Не соблюдаешь пропорций — не видать тебе ни счастья, ни добродетели. Именно поэтому «морализаторство» для Аристотеля является безусловным шарлатанством, для него нет существенно разницы между упражнениями софистов и практикой демагогов: и те, и другие неискусны в тонкостях и способны считать только «на пальцах». Именно таков смысл тезиса Сократа «добродетель есть знание»: это, например, знание соотношения отрезков «безрассудство — отвага» и «отвага — робость». Ни Платон, ни Аристотель не согласились бы, что человек необразованный, непричастный никаким свободным искусствам, может обладать прекрасной, тонко настроенной душой. У раба, конечно, могут быть свои добродетели, но они именно «грубые», в них нет виртуозно соблюдаемых пропорций. «Деятельная середина» предстает как чувственно-сверхчувственная конструкция, устраняющая крайнюю приблизительность бинарных оппозиций типа «трусость — безрассудство», это своего рода дифференциальное исчисление, пришедшее на смену очень громоздкому счету на пальцах.
С уходом античности искусство определения пропорций добродетельной и счастливой жизни безвозвратно утеряно, и об этом можно сожалеть. Но лучше обратить внимание на фантастическую по своей эффективности замену, сыгравшую ту же роль, что и появление приборов для автоматизации вычислений — от логарифмической линейки до калькулятора и далее. Эти приборы освободили индивида от изнурительного труда подсчета. Подобным же образом скрижали Иисуса устранили необходимость заниматься каждодневной моральной тригонометрией, ибо Христос снабдил своих последователей принципами быстрой сверки.

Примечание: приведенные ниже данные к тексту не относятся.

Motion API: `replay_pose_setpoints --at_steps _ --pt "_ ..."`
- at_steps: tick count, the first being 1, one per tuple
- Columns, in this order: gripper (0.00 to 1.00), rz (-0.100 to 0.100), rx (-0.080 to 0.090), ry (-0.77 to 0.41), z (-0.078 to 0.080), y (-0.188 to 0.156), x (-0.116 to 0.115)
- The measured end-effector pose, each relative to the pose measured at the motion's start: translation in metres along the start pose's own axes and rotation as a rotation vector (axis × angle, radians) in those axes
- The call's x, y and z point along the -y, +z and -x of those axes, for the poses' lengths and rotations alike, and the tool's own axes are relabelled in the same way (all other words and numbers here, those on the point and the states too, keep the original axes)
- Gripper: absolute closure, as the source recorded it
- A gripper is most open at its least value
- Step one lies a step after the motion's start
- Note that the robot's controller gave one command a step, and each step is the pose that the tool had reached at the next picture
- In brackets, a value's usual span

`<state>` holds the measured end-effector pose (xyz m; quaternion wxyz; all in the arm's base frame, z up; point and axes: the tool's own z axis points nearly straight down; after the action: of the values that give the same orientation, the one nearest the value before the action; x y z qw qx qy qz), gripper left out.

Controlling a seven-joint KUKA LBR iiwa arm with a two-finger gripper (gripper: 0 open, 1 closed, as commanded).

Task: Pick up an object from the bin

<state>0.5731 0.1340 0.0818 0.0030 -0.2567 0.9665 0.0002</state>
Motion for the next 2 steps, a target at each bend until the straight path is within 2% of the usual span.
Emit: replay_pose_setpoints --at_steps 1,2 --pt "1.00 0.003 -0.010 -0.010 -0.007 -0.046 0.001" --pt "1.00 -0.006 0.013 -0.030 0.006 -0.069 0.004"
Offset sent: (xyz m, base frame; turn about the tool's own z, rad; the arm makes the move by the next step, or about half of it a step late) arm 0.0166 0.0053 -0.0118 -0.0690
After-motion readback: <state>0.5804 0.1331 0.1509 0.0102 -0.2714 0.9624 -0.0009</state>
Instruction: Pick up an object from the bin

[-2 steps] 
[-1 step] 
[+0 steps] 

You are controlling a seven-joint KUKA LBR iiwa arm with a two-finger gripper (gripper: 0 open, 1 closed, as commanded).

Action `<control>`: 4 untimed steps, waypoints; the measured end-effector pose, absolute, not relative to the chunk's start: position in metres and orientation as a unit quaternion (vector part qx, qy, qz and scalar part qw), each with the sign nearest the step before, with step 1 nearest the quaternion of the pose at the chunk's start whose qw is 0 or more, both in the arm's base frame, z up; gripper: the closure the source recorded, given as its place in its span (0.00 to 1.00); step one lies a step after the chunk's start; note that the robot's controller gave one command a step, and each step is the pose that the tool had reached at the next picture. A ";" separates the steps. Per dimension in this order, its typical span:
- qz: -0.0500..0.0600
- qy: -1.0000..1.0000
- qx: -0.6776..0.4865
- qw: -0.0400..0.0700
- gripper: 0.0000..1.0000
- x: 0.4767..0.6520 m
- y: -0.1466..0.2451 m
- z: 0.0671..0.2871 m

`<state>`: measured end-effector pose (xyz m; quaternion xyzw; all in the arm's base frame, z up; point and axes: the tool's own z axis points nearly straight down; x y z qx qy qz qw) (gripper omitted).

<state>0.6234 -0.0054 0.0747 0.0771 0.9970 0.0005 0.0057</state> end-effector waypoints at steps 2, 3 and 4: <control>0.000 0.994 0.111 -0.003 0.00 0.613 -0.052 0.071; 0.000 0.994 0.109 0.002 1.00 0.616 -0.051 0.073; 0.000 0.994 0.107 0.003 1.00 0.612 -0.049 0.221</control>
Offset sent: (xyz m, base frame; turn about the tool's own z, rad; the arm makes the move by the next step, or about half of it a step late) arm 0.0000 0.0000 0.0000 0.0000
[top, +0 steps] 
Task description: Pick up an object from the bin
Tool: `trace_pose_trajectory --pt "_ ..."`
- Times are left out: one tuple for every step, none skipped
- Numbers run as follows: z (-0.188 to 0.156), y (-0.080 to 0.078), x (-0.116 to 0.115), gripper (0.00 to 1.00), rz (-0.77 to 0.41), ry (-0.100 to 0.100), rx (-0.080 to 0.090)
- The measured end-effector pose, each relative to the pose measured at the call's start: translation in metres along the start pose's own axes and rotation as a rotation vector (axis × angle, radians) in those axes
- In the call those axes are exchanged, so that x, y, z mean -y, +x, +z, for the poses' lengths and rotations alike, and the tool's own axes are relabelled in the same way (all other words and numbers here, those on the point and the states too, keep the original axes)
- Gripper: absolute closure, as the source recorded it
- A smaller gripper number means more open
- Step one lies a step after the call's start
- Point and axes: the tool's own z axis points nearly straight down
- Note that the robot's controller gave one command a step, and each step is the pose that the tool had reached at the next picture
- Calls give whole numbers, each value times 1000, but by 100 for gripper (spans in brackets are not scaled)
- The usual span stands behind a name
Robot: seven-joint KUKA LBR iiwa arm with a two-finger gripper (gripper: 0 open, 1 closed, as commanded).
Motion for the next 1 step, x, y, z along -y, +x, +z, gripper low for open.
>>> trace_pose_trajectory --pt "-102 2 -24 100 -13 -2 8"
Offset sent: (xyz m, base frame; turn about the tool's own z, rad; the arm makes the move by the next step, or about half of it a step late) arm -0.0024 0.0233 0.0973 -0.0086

Для граждан античных полисов они, увы, были недоступны и «таблицы Аристотеля» так и остались их высшим достижением в деле соизмерения подлинности присутствия.
А философия и, вообще, теория, построенная на экзистенциальных принципах христианства, занялась другими проблемами. Ведь приведение к общему знаменателю во Христе не отменяет задачу дальнейших преобразований и души и тела — преобразований, ориентированных общим вектором вознесения. Важнейшей среди них была задача повышения проводимости духовных импульсов, что в негативном смысле означало устранение всех сопротивлений прохождению Зова. И для этого, в частности, устранение неоднородности социальной среды.
Заметим, что демократические преобразования это, помимо всего прочего, синтез однородной социальности, демонтаж перегородок между иудеем и эллином, аристократом и простолюдином, братом и первым встречным. В каком-то смысле революция, приводящая к скачкообразному преодолению неоднородности, тоже есть теология прямого действия.
Возделывание внутреннего мира это христианский шанс, предоставленный, вследствие подрыва громоздких инфраструктур воспроизводства человека как zoon politikon. Располагая точкой опоры Иисуса (не о ней ли тщетно мечтал Архимед?) можно устремляться и в открытый космос и в закрытый внутренний мир, поскольку все навигационные приборы надежны. Одним из первых такую попытку предпринимает Августин в «Исповеди». Августин знает, в каком смысле душа по природе своей христианка, ведь он застал и другую природу психеи — ту, которая воспроизводилась исключительно путем публичной гласной процедуры, которая постоянно нуждалась в полисе, чтобы не угаснуть, не расчеловечиться. Если угодно, греческая психея требовала «страхового полиса» — весьма дорогостоящего и доступного лишь свободным гражданам устройства. Можно сказать, что Иисус взял страховку на себя, освободив и сирых, и убогих, и малых сих от непомерных взносов, гарантировав одухотворение («одушевленность») всякому уверовавшему посредством ясных и очевидных истин, облеченных фактичностью факта.
Тут, кстати, можно и вспомнить, что греки не владели навыком чтения про себя, подавляющему большинству из них было доступно лишь чтение вслух — скандирование, рецитация. Августин, умевший читать про себя, вызывал удивление окружающих, хотя шла уже новая, наша эра, отсчитываемая от рождества Христова. Новая эра формировала навыки чтения про себя и письма про себя; началось возделывание внутреннего мира, куда давала неограниченный доступ новая христианская природа души.